▶ What you should do:
Please transcribe the data that follows exactly as given, leaving out every picture.

▶ Information shown:

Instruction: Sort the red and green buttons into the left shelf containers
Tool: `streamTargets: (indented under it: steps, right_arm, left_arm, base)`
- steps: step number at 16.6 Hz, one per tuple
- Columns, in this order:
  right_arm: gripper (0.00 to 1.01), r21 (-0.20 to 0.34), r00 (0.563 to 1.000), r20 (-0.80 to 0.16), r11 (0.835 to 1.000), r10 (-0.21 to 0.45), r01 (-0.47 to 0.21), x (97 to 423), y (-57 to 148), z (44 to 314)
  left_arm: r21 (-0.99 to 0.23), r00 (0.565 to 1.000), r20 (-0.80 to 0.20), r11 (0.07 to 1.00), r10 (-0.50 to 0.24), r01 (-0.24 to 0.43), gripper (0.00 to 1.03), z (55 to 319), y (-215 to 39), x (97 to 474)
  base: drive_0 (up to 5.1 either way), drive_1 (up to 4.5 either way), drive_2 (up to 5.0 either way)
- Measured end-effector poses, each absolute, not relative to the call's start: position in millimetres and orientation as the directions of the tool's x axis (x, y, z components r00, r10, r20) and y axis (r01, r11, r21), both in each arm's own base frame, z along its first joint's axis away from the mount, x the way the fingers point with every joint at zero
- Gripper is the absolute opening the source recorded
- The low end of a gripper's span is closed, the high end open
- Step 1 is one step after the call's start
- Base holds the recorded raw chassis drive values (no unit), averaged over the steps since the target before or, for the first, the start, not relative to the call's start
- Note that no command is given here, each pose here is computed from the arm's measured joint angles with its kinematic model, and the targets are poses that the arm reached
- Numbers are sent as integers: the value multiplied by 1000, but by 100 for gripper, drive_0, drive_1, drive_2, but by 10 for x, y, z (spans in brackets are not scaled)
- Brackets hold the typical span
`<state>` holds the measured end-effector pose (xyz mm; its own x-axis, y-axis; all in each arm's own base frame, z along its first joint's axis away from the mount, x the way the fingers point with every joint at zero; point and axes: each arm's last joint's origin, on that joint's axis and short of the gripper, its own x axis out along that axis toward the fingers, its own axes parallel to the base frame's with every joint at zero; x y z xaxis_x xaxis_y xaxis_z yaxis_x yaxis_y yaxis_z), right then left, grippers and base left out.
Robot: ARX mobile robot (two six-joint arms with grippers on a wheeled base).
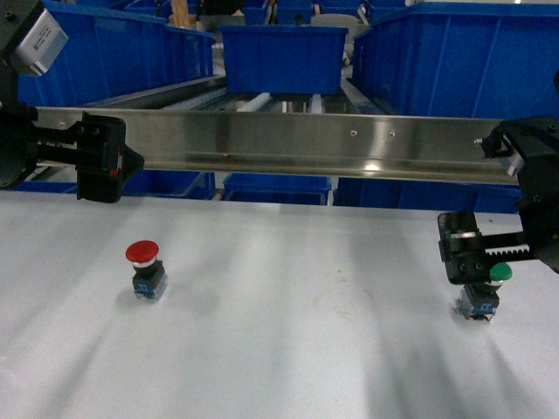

▶ Answer to the exercise:
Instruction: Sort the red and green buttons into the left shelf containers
Tool: `streamTargets: (indented under it: steps, right_arm, left_arm, base)`
- steps: step number at 16.6 Hz, one per tuple
- Columns, in this order:
  right_arm: gripper (0.00 to 1.01), r21 (-0.20 to 0.34), r00 (0.563 to 1.000), r20 (-0.80 to 0.16), r11 (0.835 to 1.000), r10 (-0.21 to 0.45), r01 (-0.47 to 0.21), x (97 to 423), y (-57 to 148), z (44 to 314)
  left_arm: r21 (-0.99 to 0.23), r00 (0.565 to 1.000), r20 (-0.80 to 0.20), r11 (0.07 to 1.00), r10 (-0.50 to 0.24), r01 (-0.24 to 0.43), gripper (0.00 to 1.03), z (55 to 319), y (-215 to 39), x (97 to 474)
  base: drive_0 (up to 5.1 either way), drive_1 (up to 4.5 either way), drive_2 (up to 5.0 either way)
- Measured end-effector poses, each absolute, not relative to the call's start: position in millimetres and orientation as the directions of the tool's x axis (x, y, z components r00, r10, r20) and y axis (r01, r11, r21), both in each arm's own base frame, z along its first joint's axis away from the mount, x the way the fingers point with every joint at zero
- Gripper is the absolute opening the source recorded
- The low end of a gripper's span is closed, the high end open
- Step 1 is one step after the call's start
- Base holds the recorded raw chassis drive values (no unit), averaged over the steps since the target before or, for the first, the start, not relative to the call's start
- Note that no command is given here, each pose here is computed from the arm's measured joint angles with its kinematic model, and the targets are poses that the arm reached
- Numbers are sent as integers: the value multiplied by 1000, but by 100 for gripper, drive_0, drive_1, drive_2, but by 10 for x, y, z (spans in brackets are not scaled)
- Brackets hold the typical span
`<state>` holds the measured end-effector pose (xyz mm; its own x-axis, y-axis; all in each arm's own base frame, z along its first joint's axis away from the mount, x the way the fingers point with every joint at zero; point and axes: each arm's last joint's origin, on that joint's axis and short of the gripper, its own x axis out along that axis toward the fingers, its own axes parallel to the base frame's with every joint at zero; x y z xaxis_x xaxis_y xaxis_z yaxis_x yaxis_y yaxis_z), right then left, grippers and base left out.
Robot: ARX mobile robot (two six-joint arms with grippers on a wheeled base).

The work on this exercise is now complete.